Tuesday, February 7, 2012

My love affair with code reviews

One of the most life-altering events in my move from academia to industry was the discovery of code reviews. This is pretty standard fare for developers in the "real world", but I have never heard of an academic research group using them, and had never done code reviews myself before joining Google.

In short: Code reviews are awesome. Everyone should use them. Heck, my dog should use them. You should too.

For those of you not in the academic research community, you have to understand that academics are terrible programmers. (I count myself among this group.) Academics write sloppy code, with no unit tests, no style guidelines, and no documentation. Code is slapped together by grad students, generally under pressure of a paper deadline, mainly to get some graphs to look pretty without regard for whether anyone is ever going to run the code ever again. Before I came to Google, that was what "programming" meant to me: kind of a necessary side effect of doing research, but the result was hardly anything I would be proud to show my mother. (Or my dog, for that matter.) Oh, sure, I released some open source code as an academic, but now I shudder to think of anyone at a place like Google or Microsoft or Facebook actually reading that code (please don't, I'm begging you).

Then I came to Google. Lesson #1: You don't check anything in until it has been reviewed by someone else. This took some getting used to. Even an innocent four-line change to some "throw away" Python script is subject to scrutiny. And of course, most of the people reviewing my code were young enough to be my students -- having considered myself to be an "expert programmer" (ha!), it is a humbling experience for a 23-year-old one year out of college to show you how to take your 40 lines of crap and turn them into one beautiful, tight function -- and how to generalize it and make it testable and document the damn thing for chrissakes.

So there's a bunch of reasons to love code reviews:

Maintain standards. This is pretty obvious but matters tremendously. The way I think of it, imagine you get hit by a truck one day, and 100 years from now somebody who has never heard of your code gets paged at 3 a.m. because something you wrote was suddenly raising exceptions. Not only does your code have to work, but it also needs to make sense. Code reviews force you to write code that fits together, that adheres to the style guide, that is testable.

Catch bugs before you check in. God, I can't count the number of times someone has pointed out an obvious (or extremely subtle) bug in my code during the code review process. Having another pair of eyes (or often several pairs of eyes) looking at your code is the best way to catch flaws early.

Learn from your peers. I have learned more programming techniques and tricks from doing code reviews than I ever did reading O'Reilly books or even other people's code. A couple of guys on my team are friggin' coding ninjas and suggest all kinds of ways of improving my clunky excuse for software. You learn better design patterns, better approaches for testing, better algorithms by getting direct feedback on your code from other developers.

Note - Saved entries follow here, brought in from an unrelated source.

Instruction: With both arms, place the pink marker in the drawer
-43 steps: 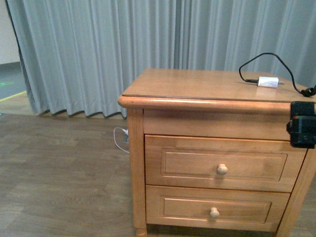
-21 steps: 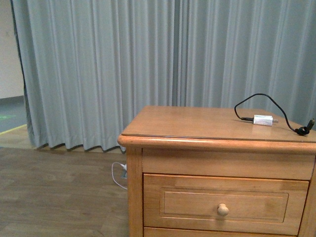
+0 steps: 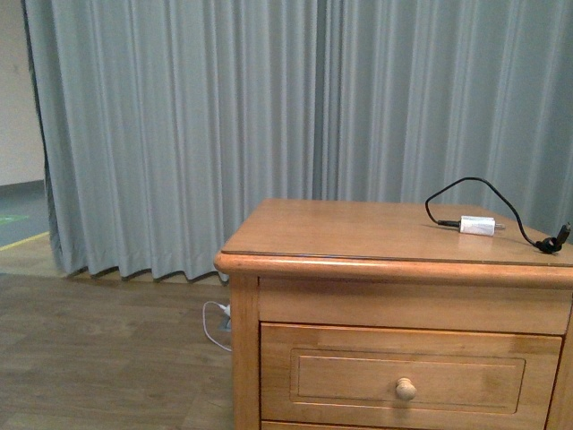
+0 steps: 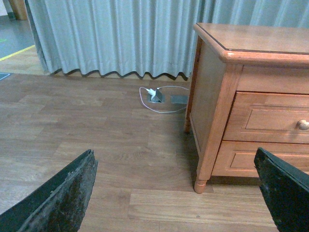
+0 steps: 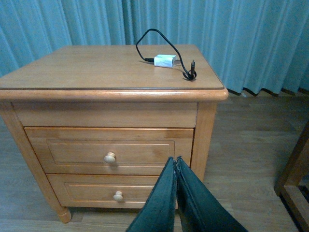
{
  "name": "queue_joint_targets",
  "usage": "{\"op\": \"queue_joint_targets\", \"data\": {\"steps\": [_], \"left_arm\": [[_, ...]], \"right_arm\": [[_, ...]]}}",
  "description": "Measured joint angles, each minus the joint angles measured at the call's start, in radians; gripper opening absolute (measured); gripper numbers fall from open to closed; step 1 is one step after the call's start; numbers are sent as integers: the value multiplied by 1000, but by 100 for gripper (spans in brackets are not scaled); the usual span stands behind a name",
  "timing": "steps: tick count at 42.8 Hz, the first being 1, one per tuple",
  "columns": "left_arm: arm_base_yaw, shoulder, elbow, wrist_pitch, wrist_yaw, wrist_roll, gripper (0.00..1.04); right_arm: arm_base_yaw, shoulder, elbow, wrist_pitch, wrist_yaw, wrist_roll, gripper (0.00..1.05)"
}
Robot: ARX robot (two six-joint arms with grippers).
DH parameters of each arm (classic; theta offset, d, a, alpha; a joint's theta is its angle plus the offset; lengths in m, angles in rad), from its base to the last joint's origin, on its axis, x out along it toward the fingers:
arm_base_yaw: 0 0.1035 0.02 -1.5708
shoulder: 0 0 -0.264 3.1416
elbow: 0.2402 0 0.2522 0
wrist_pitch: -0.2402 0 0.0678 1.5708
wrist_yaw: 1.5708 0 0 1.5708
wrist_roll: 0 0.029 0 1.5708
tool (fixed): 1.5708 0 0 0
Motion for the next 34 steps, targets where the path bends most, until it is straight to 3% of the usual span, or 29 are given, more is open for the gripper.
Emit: {"op": "queue_joint_targets", "data": {"steps": [34], "left_arm": [[0, 0, 0, 0, 0, 0, 99]], "right_arm": [[-3, -315, -199, -101, -7, -2, 1]]}}
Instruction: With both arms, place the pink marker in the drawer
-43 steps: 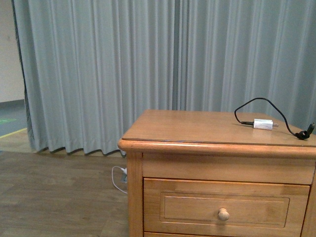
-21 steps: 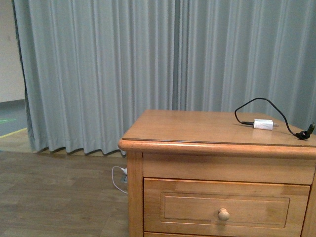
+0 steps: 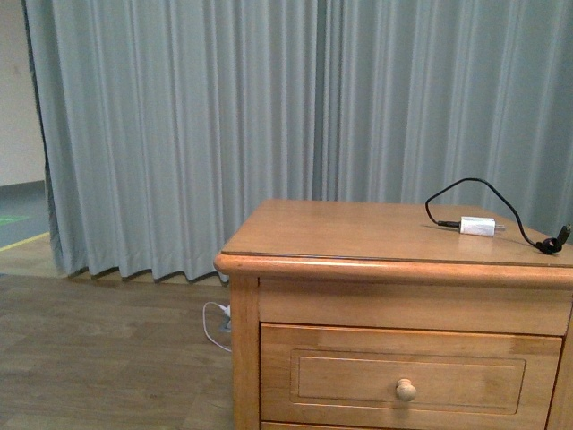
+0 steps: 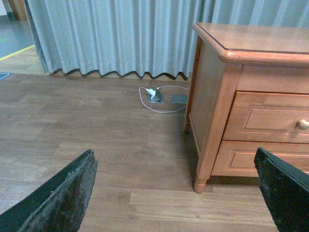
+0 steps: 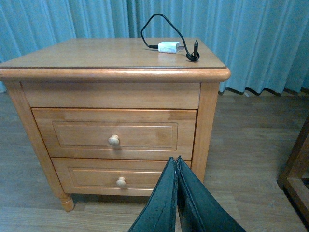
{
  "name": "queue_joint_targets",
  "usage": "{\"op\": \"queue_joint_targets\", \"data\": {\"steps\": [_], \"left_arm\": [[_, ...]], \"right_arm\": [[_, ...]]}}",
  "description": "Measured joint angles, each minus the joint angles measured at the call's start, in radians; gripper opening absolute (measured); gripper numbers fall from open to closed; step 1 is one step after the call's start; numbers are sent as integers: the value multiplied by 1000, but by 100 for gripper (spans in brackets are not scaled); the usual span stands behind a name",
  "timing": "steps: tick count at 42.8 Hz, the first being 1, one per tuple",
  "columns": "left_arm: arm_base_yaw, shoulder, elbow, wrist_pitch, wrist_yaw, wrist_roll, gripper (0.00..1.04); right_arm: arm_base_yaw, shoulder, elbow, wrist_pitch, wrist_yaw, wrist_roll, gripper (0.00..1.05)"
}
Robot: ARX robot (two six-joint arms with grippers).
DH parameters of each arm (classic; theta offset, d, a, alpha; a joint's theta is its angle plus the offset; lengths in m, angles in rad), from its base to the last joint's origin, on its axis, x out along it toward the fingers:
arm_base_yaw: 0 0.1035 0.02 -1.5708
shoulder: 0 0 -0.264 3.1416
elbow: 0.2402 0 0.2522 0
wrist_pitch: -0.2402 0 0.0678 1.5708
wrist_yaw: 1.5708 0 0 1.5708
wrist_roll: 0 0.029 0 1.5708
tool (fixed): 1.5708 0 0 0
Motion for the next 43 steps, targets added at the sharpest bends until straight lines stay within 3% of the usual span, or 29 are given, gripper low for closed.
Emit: {"op": "queue_joint_targets", "data": {"steps": [11, 15, 27, 29, 35, 43], "left_arm": [[0, 0, 0, 0, 0, 0, 99], [0, 0, 0, 0, -1, 0, 99], [0, 0, 0, 0, 0, 0, 99], [0, 0, 0, 0, 0, 0, 99], [0, 0, 0, 0, 0, 0, 99], [0, 0, 0, 0, 0, 0, 99]], "right_arm": [[0, -71, -10, -59, 0, 0, 1], [0, -202, -10, -225, -1, -1, 1], [0, -242, -10, -238, 0, -2, 3], [0, -242, -10, -238, 0, -2, 9], [0, -242, -10, -238, 0, -2, 42], [0, -242, -10, -238, 0, -2, 74]]}}
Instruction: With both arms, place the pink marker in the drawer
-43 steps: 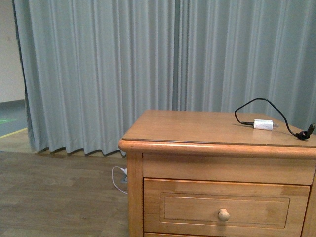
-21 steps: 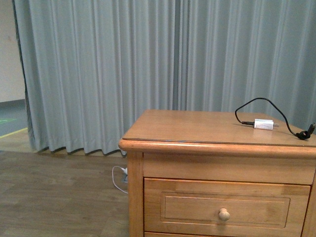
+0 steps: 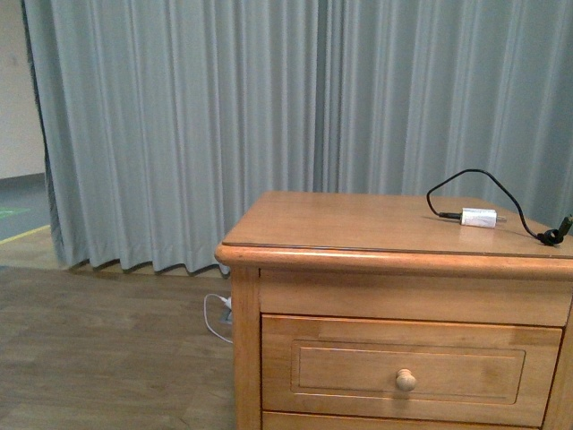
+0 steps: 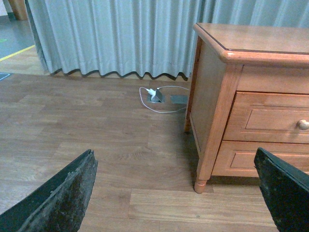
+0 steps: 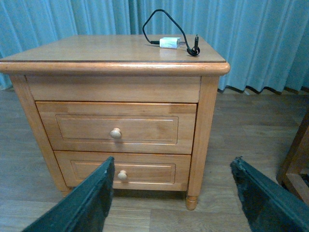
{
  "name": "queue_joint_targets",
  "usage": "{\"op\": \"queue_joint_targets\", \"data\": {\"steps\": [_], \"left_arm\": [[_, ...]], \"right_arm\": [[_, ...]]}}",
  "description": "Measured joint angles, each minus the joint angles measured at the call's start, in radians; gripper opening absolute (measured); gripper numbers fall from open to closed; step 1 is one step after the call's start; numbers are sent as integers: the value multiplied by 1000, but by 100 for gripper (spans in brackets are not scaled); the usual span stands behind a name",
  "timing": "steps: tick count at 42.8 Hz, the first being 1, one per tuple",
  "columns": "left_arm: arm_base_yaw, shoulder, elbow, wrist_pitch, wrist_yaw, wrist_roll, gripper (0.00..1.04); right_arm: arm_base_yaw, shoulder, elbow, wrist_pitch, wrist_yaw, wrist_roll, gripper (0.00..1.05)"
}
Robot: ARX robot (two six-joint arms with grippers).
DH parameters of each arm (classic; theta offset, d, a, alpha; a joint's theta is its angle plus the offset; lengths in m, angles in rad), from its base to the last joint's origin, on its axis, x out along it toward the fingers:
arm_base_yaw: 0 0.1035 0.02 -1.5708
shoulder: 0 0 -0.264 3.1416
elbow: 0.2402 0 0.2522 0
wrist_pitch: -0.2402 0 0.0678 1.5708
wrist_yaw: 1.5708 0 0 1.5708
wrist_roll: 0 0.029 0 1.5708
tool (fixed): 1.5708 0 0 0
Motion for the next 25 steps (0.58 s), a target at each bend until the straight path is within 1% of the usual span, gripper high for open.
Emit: {"op": "queue_joint_targets", "data": {"steps": [2, 3, 7, 10, 25], "left_arm": [[0, 0, 0, 0, 0, 0, 99], [0, 0, 0, 0, 0, 0, 99], [0, 0, 0, 0, 0, 0, 99], [0, 0, 0, 0, 0, 0, 99], [0, 0, 0, 0, 0, 0, 99]], "right_arm": [[0, 0, 0, 0, 0, 0, 80], [0, 0, 0, 0, 0, 0, 86], [0, 0, 0, 0, 0, 1, 98], [0, 0, 0, 0, 0, 0, 96], [0, 0, 0, 0, 0, 0, 96]]}}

Stay on top of what's going on. Doing code reviews for other people is the best way to understand what's happening in complex codebase. You get exposed to a lot of different code, different approaches for solving problems, and can chart the evolution of the software over time -- a very different experience than just reading the final product.

I think academic research groups would gain a lot by using code reviews, and of course the things that go with them: good coding practices, a consistent style guide, insistence on unit tests. I'll admit that code quality matters less in a research setting, but it is probably worth the investment to use some kind of process.

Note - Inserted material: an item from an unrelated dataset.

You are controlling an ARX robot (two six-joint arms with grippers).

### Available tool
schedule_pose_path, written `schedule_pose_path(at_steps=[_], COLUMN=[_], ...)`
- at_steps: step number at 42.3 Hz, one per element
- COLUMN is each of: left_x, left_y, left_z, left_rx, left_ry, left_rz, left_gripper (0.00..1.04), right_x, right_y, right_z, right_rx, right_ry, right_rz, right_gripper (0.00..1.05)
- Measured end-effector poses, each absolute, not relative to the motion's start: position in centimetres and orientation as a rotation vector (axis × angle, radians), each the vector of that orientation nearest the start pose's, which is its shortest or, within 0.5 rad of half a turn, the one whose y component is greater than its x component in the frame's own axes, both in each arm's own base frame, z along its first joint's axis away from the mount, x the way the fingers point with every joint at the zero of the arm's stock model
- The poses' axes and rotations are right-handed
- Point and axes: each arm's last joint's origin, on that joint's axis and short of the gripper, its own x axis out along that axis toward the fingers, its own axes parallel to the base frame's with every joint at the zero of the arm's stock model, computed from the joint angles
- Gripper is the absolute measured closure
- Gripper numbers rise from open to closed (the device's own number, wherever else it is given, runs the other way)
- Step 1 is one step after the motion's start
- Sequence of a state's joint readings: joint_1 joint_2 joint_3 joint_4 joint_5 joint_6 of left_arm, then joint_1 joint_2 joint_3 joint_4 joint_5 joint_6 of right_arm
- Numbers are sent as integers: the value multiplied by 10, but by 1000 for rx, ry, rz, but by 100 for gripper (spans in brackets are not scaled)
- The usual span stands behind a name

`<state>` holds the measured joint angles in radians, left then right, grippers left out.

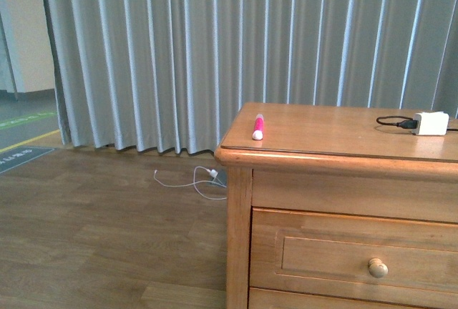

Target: Place pink marker in drawer with both arms

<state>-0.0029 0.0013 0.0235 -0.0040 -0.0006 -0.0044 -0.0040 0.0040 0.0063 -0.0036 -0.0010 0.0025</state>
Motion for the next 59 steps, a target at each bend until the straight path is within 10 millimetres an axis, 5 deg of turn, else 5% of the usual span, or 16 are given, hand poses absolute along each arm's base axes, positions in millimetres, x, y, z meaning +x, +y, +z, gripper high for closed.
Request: schedule_pose_path(at_steps=[4, 49, 59], left_x=[96, 96, 96], left_y=[0, 0, 0], left_z=[171, 171, 171], left_rx=[-4, -4, -4], left_ry=[-18, -18, -18], left_rz=[-2, -2, -3], left_gripper=[6, 6, 6], right_x=[98, 98, 106], right_y=[0, 0, 7], right_z=[165, 165, 154], right_rx=[3, 3, -4], right_ry=[1, 1, 235], right_rz=[-3, -3, 100], right_gripper=[7, 9, 9])
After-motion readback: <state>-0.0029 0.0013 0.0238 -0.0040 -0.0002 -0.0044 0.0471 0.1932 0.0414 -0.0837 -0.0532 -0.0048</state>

The thing to keep in mind is that there is a social aspect to code reviews as well. At Google, you need an LGTM from another developer before you're allowed to submit a patch. It also takes a lot of time to do a good code review, so it's standard practice to break large changes into smaller, more review-friendly pieces. And of course the expectation is you've done your due diligence by testing your code thoroughly before sending it for review.

Don't code reviews slow you down? Somewhat. But if you think of code development as a pipeline, with multiple code reviews in the flight at a time you can still sustain a high issue rate, even if each individual patch has higher latency. Generally developers all understand that being a hardass on you during the review process will come back to bite them some day -- and they understand the tradeoff between the need to move quickly and the need to do things right. I think code reviews can also serve to build stronger teams, since everyone is responsible for doing reviews and ensuring the quality of the shared codebase. So if done right, it's worth it.


Okay, Matt. I'm convinced. How can I too join the code review bandwagon? Glad you asked. The tool we use internally at Google was developed by none other than Guido van Rossum, who has graciously released a similar system called Rietveld as open source. Basically, you install Rietveld on AppEngine, and each developer uses a little Python script to upload patches for review. Reviews are done on the website, and when the review is complete, the developer can submit the patch. Rietveld doesn't care which source control system you use, or where the repository is located -- it just deals with patches. It's pretty slick and I've used it for a couple of projects with success.

Another popular approach is to use GitHub's "pull request" and commenting platform as a code review mechanism. Individual developers clone a master repository, and submit pull requests to the owner of that repository for inclusion. GitHub has a nice commenting system allowing for code reviews to be used with pull requests.

I was floored the other day when I met an engineer from a fairly well-known Internet site who said they didn't use code reviews internally -- and complained about how messy the code was and how poorly designed some pieces were. No kidding! Code reviews aren't the ultimate solution to a broken design process, but they are an incredibly useful tool.